- **RECORDED DATA**:
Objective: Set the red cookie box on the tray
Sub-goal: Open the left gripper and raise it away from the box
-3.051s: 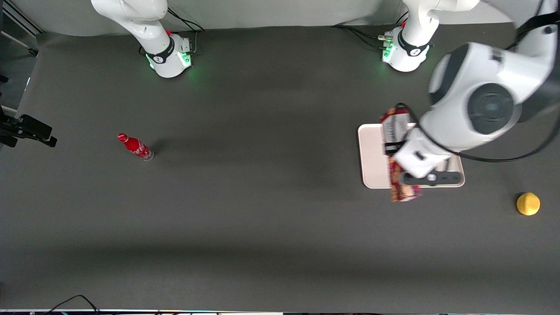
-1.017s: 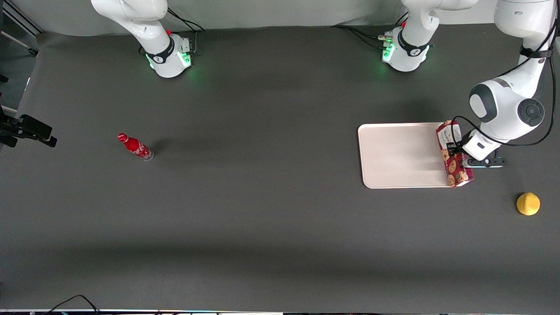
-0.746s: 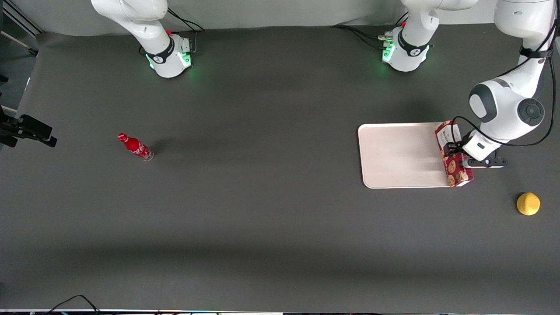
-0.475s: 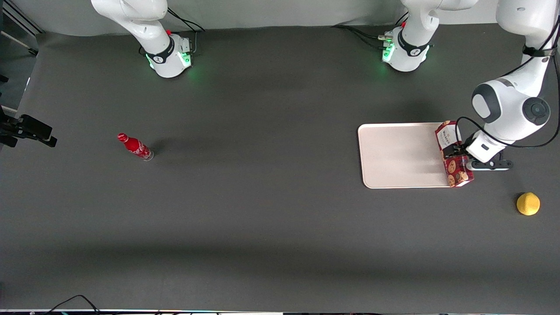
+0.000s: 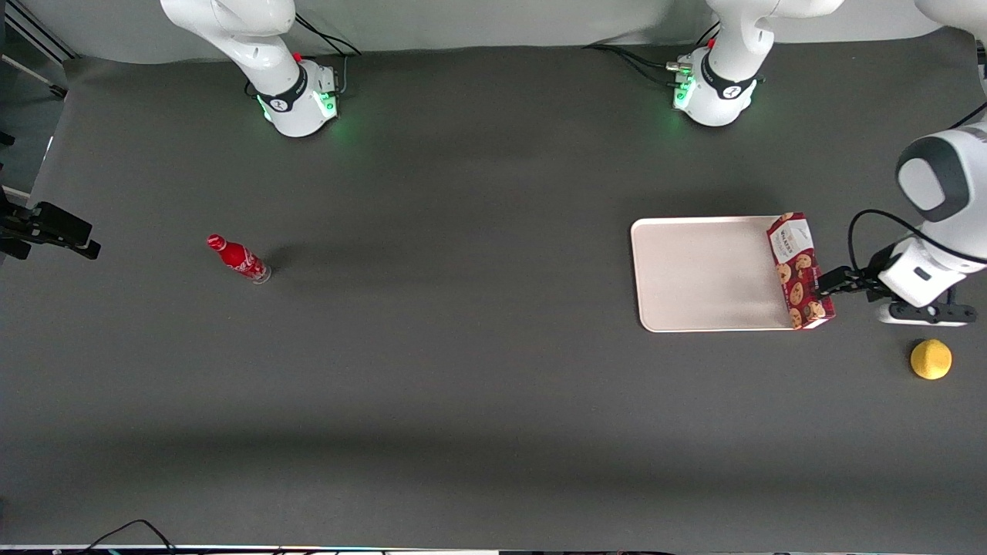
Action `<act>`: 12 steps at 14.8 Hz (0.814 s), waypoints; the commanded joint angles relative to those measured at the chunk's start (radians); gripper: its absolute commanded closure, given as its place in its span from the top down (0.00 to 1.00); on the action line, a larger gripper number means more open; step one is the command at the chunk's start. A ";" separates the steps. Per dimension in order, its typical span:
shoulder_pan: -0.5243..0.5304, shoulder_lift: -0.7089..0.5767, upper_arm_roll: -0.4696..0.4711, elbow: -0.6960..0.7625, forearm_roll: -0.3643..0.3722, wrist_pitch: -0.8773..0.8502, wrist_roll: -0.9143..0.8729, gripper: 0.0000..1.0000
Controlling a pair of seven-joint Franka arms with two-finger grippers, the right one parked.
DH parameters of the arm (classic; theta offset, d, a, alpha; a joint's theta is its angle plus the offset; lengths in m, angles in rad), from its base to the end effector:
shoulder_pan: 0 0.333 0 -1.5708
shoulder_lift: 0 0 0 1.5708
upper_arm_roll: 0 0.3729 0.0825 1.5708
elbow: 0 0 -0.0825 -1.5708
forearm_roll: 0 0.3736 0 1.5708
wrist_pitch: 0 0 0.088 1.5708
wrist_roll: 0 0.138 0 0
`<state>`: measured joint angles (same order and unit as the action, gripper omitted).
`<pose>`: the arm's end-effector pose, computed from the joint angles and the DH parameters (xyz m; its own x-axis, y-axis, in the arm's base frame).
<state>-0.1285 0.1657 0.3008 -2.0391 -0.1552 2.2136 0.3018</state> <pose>0.5757 0.0855 0.3994 0.9985 -0.0404 0.0369 -0.0429 -0.9967 0.0689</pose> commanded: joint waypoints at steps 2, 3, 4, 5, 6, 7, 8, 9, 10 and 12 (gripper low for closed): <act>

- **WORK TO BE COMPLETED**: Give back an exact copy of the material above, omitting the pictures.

- **SOLVED EXERCISE**:
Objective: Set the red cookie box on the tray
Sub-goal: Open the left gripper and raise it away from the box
-3.051s: 
-1.017s: 
-0.746s: 
-0.475s: 
+0.000s: 
Action `<act>`: 12 steps at 14.8 Hz (0.814 s), waypoints; the commanded joint angles relative to those measured at the chunk's start (radians); gripper: its absolute commanded closure, given as its place in its span from the top down (0.00 to 1.00); on the action line, a larger gripper number means more open; step one is the command at the chunk's start. A ";" separates the steps. Per dimension in order, its typical span:
shoulder_pan: -0.5243..0.5304, shoulder_lift: -0.7089..0.5767, upper_arm_roll: -0.4696..0.4711, elbow: -0.6960..0.7625, forearm_roll: -0.3643..0.3722, wrist_pitch: -0.8773..0.8502, wrist_roll: -0.9143..0.8729, gripper: 0.0000..1.0000
Controlling a pair of seven-joint Franka arms with two-finger grippers, the right one parked.
DH parameters of the arm (classic; theta offset, d, a, alpha; a joint's theta is its angle plus the offset; lengths in m, angles in rad), from its base to the end effector:
shoulder_pan: 0 0.333 0 -1.5708
shoulder_lift: 0 0 0 1.5708
upper_arm_roll: 0 0.3729 0.0825 1.5708
elbow: 0 0 -0.0825 -1.5708
forearm_roll: 0 0.3736 0 1.5708
wrist_pitch: 0 0 0.088 1.5708
wrist_roll: 0 0.138 0 0
`<state>`: measured joint angles (same order and unit as the action, gripper omitted).
`<pose>`: the arm's end-effector pose, computed from the joint angles and the DH parameters (xyz m; its own x-axis, y-axis, in the arm's base frame).
<state>-0.1285 0.1657 0.3008 -2.0391 -0.1552 2.2136 0.3018</state> <pose>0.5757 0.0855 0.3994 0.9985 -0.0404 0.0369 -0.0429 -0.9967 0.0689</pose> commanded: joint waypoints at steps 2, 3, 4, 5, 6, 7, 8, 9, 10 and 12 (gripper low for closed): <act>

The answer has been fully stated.